I imagine that most parents were at their wits end trying to keep their young children occupied during the lockdown. I noticed that many pavements were starting to become covered with chalk drawings, and a lot of hopscotch court layouts started to appear, some of them quite elaborate. The old pastimes are still the best ones. Gardens began to fill up with brightly painted stones. In one garden,  a small teddy bear was equipped with a paintbrush and he was busily painting as many stones as he can, though only when nobody was looking of course.

Robin occupied her time by excavating a new garden in the back yard. She dug up vast swathes of lawn and bordered it with brick and concrete. She turned the earth over and over seeking out stones and carefully saving them. She intends to build a rockery with them at some point. Jake the Dog and Gilbert the Cat thought this was the most marvellous thing that they had ever seen and they were eager to help her as much as they could. As a result of their help, our carpets soon became covered with muddy paw prints, so we’ve been doing a lot of vacuuming as well.

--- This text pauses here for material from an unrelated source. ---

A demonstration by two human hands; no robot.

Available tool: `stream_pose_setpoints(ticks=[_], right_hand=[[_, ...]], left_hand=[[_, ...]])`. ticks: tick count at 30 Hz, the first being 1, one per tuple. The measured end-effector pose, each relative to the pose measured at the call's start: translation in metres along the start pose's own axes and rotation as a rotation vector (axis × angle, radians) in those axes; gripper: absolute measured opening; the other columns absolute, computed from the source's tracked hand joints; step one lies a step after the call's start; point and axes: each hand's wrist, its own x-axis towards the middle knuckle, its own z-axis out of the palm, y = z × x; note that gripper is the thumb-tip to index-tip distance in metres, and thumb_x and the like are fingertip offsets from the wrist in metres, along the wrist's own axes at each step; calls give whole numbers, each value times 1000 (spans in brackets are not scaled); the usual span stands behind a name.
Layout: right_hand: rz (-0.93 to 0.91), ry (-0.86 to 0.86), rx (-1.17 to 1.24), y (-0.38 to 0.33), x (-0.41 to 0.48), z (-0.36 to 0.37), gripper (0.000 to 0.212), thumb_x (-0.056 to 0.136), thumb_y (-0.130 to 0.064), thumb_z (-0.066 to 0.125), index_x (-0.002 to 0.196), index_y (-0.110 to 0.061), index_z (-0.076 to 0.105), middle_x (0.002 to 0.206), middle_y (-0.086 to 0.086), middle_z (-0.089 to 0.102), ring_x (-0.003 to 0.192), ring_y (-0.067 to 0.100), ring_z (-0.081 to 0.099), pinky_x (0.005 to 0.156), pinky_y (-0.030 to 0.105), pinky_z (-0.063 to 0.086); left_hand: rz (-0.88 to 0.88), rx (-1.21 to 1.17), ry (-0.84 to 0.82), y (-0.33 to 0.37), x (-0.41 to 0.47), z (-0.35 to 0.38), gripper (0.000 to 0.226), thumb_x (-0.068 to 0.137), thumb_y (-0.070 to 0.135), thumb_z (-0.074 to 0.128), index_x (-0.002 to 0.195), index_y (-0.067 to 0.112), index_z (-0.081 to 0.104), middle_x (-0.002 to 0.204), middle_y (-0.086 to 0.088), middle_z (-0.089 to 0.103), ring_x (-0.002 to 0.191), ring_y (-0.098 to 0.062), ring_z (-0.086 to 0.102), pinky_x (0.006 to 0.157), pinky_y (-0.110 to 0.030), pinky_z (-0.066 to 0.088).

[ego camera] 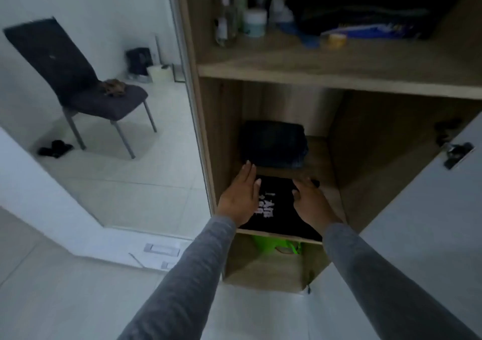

When Robin first started her project, the back yard quickly took on the appearance of a World War I battlefield. Shell craters, rubble, uprooted plants, shattered trees and dead Belgian soldiers were scattered everywhere. But eventually she got it under control and now the place looks more like a graveyard with heaped piles of freshly tilled earth arranged in regular rows. I haven’t seen any of our neighbours for several days, but I keep telling myself that’s just a coincidence.

There have been two public holidays during the lockdown period. Easter passed largely unremarked and unremarkable, though for the first time ever the holiday road toll was zero because nobody was allowed to drive anywhere. Some sort of saying about clouds and silver linings spring to mind...

Gaily coloured easter eggs were chalked on driveways and garage doors. Many of them looked to be so professionally drawn and were so intricately detailed that they must have taken many, many hours of effort to produce. I can only assume that the teddy bears were giving their people a helping hand.

ANZAC day was rather difficult. ANZAC day commemorations typically involve a lot of people getting together at dawn to hold a service in remembrance of the dead from far too many wars. But such large gatherings are strictly forbidden under the level 4 lockdown rules. Instead, people were encouraged to stand at the end of their driveways as the sun rose, and to listen to a service that was broadcast on the radio. I’m sure that a lot of people did exactly that, though I was not one of them.

A host of white crosses decorated with poppies appeared overnight in the grounds of a local school. Every cross was inscribed in black ink with the name of a soldier who had died in the fighting at Gallipoli.

One house that Jake and I walked past that morning had obviously put in a lot of effort for ANZAC day. The trees in the garden and on the verge of the pavement were festooned with carefully crafted home made poppies, all coloured a deep fiery red. Photographs of four soldiers were pinned to the fence together with a brief outline of their service record. And written in chalk on the pavement, in a beautifully clear and quite impeccable calligraphy, were Laurence Binyon’s unforgettable words:

They shall not grow old, as we that are left grow old:
Age shall not weary them, nor the years condemn.
At the going down of the sun and in the morning
We will remember them.

Every line of the verse was written in a different colour.

Normally I don’t pay very much attention to the ANZAC day celebrations, but I found this display to be tremendously moving and as Jake and I walked past it, being careful not to step on any of the words, I had a definite lump in my throat.

Some good things have come out of the level 4 lockdown. A proper appreciation of the past is not the least of these.